==== STUDY MATERIAL ====

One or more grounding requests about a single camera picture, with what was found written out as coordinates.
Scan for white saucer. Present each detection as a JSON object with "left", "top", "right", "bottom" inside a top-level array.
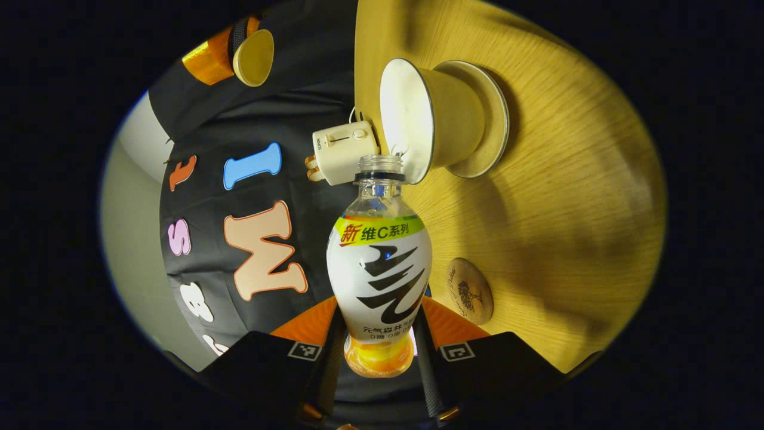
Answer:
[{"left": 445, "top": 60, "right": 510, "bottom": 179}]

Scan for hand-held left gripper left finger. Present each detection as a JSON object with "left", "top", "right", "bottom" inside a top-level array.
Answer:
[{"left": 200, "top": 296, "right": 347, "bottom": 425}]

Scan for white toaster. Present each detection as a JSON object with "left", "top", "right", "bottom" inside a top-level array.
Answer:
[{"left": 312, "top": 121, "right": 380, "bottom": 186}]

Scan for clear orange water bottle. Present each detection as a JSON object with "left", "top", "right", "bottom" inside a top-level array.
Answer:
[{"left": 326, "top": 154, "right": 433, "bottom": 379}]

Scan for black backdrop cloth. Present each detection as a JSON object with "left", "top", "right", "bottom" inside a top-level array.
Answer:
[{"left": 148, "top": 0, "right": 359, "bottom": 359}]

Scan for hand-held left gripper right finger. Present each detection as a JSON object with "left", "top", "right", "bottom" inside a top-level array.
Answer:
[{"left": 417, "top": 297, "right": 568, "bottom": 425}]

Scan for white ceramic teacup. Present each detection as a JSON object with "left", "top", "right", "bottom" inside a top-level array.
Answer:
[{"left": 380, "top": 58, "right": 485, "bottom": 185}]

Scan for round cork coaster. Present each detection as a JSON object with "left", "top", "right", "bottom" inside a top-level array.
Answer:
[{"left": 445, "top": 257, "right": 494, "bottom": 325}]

====
==== STUDY MATERIAL ====

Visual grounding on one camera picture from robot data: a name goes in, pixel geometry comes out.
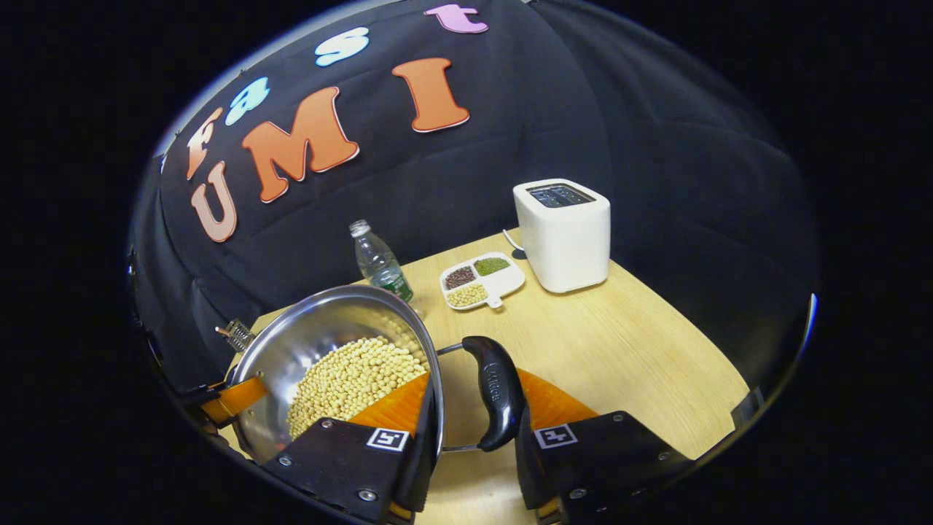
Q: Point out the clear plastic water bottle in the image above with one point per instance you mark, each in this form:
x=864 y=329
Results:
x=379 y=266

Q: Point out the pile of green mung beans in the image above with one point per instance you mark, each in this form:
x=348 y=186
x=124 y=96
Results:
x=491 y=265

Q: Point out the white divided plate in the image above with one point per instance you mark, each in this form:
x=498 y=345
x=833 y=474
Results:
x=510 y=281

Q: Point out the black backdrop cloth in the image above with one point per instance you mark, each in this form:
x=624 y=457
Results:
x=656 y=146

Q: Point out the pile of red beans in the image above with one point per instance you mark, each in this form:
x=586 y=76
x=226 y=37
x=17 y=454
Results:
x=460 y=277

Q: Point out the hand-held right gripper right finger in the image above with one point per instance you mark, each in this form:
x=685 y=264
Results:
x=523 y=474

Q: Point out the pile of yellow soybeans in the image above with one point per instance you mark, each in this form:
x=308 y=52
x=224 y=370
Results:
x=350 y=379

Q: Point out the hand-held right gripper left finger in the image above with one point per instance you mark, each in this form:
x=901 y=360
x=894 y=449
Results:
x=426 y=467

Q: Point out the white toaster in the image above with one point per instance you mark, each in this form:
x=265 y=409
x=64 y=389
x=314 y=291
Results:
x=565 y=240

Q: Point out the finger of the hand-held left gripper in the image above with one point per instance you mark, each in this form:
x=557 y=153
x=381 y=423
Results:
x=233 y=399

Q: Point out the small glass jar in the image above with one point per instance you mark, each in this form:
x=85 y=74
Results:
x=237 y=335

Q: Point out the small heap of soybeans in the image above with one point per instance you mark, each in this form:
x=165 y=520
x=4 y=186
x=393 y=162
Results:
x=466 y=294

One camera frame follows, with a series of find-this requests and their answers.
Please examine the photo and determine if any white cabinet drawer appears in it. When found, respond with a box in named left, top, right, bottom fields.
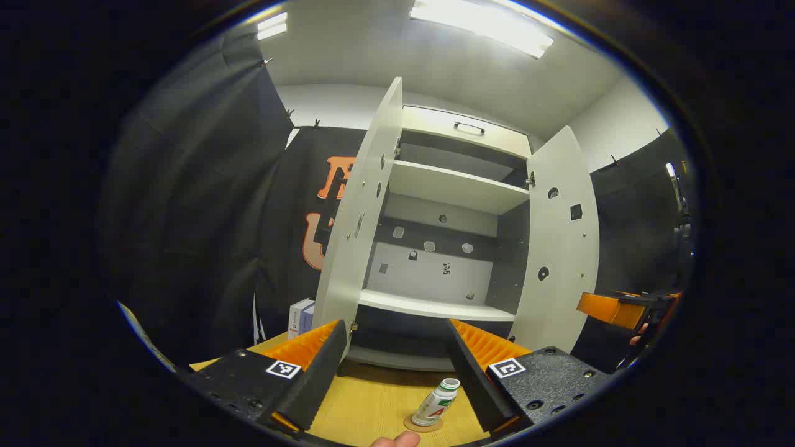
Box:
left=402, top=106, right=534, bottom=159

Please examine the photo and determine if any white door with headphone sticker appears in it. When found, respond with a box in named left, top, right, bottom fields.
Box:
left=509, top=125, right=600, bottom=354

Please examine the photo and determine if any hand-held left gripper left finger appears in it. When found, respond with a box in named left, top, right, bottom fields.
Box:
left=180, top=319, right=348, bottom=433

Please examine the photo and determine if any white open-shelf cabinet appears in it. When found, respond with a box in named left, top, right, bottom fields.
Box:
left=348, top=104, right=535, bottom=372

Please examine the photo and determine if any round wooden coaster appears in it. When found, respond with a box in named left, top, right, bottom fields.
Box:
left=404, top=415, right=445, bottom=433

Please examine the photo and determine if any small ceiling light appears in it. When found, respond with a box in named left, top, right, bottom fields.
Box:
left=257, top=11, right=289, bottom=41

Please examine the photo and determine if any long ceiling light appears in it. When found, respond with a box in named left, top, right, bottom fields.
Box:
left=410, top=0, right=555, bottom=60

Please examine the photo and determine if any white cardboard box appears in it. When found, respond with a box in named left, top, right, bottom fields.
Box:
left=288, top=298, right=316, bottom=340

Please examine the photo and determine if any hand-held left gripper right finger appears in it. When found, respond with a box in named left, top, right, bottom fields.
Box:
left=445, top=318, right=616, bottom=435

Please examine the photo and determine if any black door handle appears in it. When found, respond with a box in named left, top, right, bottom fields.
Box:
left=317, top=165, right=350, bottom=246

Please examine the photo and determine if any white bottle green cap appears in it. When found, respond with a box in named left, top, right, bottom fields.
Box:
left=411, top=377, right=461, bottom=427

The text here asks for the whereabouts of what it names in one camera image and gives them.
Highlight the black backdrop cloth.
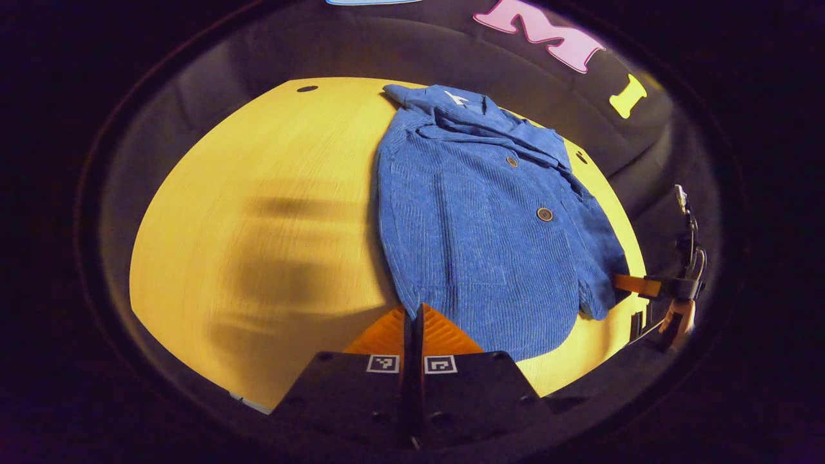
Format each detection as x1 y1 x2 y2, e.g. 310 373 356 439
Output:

====
==== STUDY MATERIAL ====

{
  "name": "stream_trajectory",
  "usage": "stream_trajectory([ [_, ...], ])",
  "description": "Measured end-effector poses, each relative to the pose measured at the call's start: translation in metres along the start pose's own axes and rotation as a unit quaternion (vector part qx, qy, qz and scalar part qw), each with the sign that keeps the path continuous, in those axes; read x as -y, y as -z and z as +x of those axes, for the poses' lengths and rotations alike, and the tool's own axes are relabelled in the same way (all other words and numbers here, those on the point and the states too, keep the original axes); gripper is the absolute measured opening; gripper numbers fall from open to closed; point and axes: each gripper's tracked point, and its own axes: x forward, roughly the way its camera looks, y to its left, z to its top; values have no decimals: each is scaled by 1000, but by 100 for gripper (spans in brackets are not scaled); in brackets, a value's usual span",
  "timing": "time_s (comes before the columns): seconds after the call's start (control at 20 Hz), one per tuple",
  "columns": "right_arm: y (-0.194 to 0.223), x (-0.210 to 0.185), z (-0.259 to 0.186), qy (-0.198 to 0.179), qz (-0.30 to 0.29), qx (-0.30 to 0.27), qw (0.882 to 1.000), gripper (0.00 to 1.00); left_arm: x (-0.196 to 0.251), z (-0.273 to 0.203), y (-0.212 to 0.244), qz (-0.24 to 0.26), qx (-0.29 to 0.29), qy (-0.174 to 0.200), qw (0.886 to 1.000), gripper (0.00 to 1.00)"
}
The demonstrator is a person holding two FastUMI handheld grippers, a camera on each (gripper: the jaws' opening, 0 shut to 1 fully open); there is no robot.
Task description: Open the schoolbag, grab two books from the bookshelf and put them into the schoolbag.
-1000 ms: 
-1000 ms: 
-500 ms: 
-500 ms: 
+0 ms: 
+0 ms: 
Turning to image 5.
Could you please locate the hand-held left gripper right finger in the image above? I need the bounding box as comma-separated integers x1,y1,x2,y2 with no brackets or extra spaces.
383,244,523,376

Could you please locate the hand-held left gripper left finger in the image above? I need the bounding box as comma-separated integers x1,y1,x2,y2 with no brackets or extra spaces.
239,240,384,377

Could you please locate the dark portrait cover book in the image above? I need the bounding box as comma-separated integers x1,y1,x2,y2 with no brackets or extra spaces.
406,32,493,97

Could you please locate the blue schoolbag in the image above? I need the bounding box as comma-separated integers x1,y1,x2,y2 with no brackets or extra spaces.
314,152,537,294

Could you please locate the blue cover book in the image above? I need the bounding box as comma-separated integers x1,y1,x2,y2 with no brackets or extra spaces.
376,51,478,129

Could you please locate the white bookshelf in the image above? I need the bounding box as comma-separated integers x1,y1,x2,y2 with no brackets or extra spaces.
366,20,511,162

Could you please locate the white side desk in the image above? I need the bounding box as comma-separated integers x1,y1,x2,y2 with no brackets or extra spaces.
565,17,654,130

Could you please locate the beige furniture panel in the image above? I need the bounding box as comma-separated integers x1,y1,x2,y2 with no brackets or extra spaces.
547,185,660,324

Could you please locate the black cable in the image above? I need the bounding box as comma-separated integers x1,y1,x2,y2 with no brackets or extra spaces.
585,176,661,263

====

Each line in the records above that contains the word "clear" must be copied.

• EXERCISE OUTPUT:
Scan for clear orange water bottle. Present each detection as a JSON object with "left", "top", "right", "bottom" inside a top-level array.
Q: Point out the clear plastic water bottle in the image above with one point per instance you mark, each in this form:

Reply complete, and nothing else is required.